--- Task data Enclosed Below ---

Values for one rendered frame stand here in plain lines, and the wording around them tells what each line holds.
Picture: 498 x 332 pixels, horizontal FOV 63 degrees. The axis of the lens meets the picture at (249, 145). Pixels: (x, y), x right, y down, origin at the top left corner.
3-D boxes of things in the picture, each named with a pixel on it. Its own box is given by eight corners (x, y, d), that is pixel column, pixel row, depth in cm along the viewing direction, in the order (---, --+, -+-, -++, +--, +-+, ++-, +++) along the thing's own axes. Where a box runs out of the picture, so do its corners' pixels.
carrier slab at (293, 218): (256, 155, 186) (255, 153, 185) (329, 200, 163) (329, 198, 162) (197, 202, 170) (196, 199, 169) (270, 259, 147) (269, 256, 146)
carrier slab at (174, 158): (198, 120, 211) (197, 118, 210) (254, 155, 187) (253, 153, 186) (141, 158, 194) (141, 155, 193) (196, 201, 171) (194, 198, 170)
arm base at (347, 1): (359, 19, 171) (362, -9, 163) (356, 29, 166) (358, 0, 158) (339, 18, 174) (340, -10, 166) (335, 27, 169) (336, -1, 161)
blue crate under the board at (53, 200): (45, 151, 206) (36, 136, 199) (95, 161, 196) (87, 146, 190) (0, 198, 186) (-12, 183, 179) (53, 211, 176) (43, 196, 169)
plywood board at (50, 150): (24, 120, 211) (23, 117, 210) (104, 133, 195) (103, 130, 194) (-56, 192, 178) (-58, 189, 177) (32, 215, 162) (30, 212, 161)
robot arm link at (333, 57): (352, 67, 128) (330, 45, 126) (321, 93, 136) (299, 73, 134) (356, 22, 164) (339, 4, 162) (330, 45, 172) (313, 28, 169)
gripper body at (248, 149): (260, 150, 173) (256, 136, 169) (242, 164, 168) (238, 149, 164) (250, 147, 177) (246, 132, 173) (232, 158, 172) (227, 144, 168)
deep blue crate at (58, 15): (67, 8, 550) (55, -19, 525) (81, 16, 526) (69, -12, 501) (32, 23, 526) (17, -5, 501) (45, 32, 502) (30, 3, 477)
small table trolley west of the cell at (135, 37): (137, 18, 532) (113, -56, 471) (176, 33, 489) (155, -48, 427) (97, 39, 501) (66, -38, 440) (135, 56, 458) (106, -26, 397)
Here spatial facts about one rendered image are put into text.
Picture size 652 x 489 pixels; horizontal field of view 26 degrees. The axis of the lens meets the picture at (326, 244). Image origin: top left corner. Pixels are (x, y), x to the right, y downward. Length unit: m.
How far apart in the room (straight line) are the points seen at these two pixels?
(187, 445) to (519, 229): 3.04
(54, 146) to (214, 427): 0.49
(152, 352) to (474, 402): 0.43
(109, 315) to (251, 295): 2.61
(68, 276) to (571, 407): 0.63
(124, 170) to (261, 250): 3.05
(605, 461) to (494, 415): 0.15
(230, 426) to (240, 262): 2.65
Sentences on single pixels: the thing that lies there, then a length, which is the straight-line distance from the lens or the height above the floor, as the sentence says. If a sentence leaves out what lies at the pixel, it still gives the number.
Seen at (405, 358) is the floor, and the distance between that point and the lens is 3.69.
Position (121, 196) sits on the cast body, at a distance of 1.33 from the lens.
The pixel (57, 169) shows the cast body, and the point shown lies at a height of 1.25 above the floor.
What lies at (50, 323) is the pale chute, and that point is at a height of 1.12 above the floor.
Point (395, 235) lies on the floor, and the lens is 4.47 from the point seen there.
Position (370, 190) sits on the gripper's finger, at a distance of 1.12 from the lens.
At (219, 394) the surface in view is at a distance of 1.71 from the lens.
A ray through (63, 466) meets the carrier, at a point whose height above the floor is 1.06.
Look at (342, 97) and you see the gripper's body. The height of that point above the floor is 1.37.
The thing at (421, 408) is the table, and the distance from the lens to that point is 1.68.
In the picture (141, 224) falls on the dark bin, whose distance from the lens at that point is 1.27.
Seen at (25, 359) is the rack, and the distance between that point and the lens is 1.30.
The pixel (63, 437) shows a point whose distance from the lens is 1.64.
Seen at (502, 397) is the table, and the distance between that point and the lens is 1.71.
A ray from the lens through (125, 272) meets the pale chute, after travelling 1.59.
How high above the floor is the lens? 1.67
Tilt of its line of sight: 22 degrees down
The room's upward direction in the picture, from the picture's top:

--- End of Enclosed Task data ---

### Work task
Look above for the line holding "Picture size 652", then set down exactly that line and every line after it up to and including the line holding "Sentences on single", with nothing else.

### Answer to the exercise
Picture size 652 x 489 pixels; horizontal field of view 26 degrees. The axis of the lens meets the picture at (326, 244). Image origin: top left corner. Pixels are (x, y), x to the right, y downward. Length unit: m.
How far apart in the room (straight line) are the points seen at these two pixels?
(187, 445) to (519, 229): 3.04
(54, 146) to (214, 427): 0.49
(152, 352) to (474, 402): 0.43
(109, 315) to (251, 295): 2.61
(68, 276) to (571, 407): 0.63
(124, 170) to (261, 250): 3.05
(605, 461) to (494, 415): 0.15
(230, 426) to (240, 262): 2.65
Sentences on single pixels: the thing that lies there, then a length, which is the straight-line distance from the lens or the height above the floor, as the sentence says. If a sentence leaves out what lies at the pixel, it still gives the number.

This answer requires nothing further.